%%
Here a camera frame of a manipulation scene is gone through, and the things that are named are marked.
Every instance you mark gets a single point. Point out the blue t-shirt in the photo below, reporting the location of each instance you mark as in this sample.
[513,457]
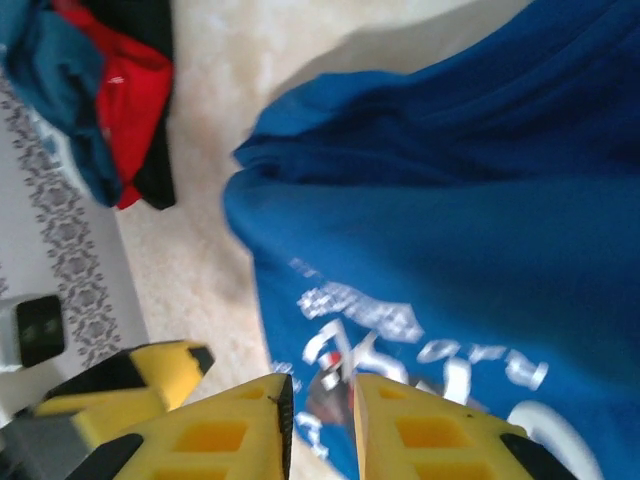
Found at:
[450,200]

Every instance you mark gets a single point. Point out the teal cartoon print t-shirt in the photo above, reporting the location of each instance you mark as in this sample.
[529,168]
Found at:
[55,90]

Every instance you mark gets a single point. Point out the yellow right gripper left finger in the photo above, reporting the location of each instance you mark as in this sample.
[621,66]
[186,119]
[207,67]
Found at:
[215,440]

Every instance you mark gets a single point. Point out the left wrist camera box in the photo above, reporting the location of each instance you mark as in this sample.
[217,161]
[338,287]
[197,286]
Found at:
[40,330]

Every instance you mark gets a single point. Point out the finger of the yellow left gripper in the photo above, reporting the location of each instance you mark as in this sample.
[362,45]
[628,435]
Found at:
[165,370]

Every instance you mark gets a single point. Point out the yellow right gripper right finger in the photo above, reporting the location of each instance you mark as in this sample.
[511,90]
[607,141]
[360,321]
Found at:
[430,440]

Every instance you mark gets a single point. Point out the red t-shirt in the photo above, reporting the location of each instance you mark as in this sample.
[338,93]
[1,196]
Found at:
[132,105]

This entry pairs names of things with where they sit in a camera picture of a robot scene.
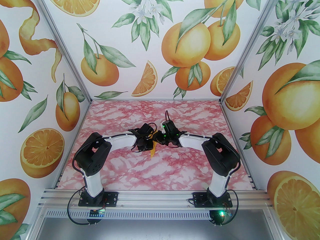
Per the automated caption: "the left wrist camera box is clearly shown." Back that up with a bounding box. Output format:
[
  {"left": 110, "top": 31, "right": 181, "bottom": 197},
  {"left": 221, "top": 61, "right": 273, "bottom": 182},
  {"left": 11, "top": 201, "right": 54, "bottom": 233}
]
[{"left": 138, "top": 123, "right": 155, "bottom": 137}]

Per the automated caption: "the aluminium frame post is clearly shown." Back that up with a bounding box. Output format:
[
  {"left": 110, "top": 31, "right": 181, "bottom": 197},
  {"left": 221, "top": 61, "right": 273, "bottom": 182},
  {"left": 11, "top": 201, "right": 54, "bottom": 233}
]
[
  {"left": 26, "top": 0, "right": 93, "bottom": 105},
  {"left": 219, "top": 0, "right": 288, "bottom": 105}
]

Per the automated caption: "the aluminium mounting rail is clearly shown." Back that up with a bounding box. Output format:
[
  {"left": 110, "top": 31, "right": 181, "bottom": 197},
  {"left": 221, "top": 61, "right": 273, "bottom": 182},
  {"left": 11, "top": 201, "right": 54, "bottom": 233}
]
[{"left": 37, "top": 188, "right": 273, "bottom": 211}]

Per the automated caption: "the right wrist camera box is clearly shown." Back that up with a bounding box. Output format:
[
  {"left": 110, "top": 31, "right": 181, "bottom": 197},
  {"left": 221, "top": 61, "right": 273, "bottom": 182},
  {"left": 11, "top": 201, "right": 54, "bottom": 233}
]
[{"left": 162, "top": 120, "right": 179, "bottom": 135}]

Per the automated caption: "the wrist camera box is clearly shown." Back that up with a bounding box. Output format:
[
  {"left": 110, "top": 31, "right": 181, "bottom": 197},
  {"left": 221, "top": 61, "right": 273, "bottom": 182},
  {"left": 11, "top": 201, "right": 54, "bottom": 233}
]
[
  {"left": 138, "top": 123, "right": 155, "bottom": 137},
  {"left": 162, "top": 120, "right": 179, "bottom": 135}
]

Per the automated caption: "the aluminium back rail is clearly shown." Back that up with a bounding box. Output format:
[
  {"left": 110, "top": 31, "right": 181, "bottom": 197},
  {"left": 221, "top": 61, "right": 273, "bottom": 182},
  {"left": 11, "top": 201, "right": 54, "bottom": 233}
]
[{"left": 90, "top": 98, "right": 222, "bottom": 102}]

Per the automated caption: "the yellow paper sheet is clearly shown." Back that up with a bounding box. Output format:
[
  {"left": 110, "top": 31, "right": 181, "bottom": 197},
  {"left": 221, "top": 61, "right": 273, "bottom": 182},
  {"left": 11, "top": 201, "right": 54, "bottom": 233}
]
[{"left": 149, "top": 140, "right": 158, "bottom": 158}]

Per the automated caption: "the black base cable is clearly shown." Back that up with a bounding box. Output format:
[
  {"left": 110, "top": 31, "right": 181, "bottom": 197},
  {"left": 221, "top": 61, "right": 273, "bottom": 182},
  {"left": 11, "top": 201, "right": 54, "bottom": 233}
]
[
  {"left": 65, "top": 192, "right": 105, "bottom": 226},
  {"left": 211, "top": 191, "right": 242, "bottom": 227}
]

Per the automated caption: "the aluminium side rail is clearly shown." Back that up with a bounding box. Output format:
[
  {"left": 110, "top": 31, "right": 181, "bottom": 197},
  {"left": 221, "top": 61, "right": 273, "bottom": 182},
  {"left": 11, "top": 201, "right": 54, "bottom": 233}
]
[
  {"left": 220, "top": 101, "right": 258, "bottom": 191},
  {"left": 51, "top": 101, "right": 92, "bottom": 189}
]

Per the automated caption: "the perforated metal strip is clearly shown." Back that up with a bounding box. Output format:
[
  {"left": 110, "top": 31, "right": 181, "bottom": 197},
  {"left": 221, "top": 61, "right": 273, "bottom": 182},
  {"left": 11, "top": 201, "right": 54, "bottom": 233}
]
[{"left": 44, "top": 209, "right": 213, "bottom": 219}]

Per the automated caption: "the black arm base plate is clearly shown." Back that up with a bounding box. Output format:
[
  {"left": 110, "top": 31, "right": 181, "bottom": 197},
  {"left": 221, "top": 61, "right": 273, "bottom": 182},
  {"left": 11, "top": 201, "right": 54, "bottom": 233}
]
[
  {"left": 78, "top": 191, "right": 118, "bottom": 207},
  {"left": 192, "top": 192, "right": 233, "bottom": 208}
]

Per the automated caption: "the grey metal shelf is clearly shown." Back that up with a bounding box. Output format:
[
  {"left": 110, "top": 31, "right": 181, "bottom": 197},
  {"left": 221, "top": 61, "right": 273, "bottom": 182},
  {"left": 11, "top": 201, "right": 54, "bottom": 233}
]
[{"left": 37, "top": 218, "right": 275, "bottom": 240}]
%%
### About this exercise:
Some lines contain the word "metal". Pull each one out of the listing.

### Final answer:
Per the automated caption: "the perforated metal strip is clearly shown." Back that up with a bounding box. Output format:
Per the automated caption: "the grey metal shelf is clearly shown." Back that up with a bounding box. Output format:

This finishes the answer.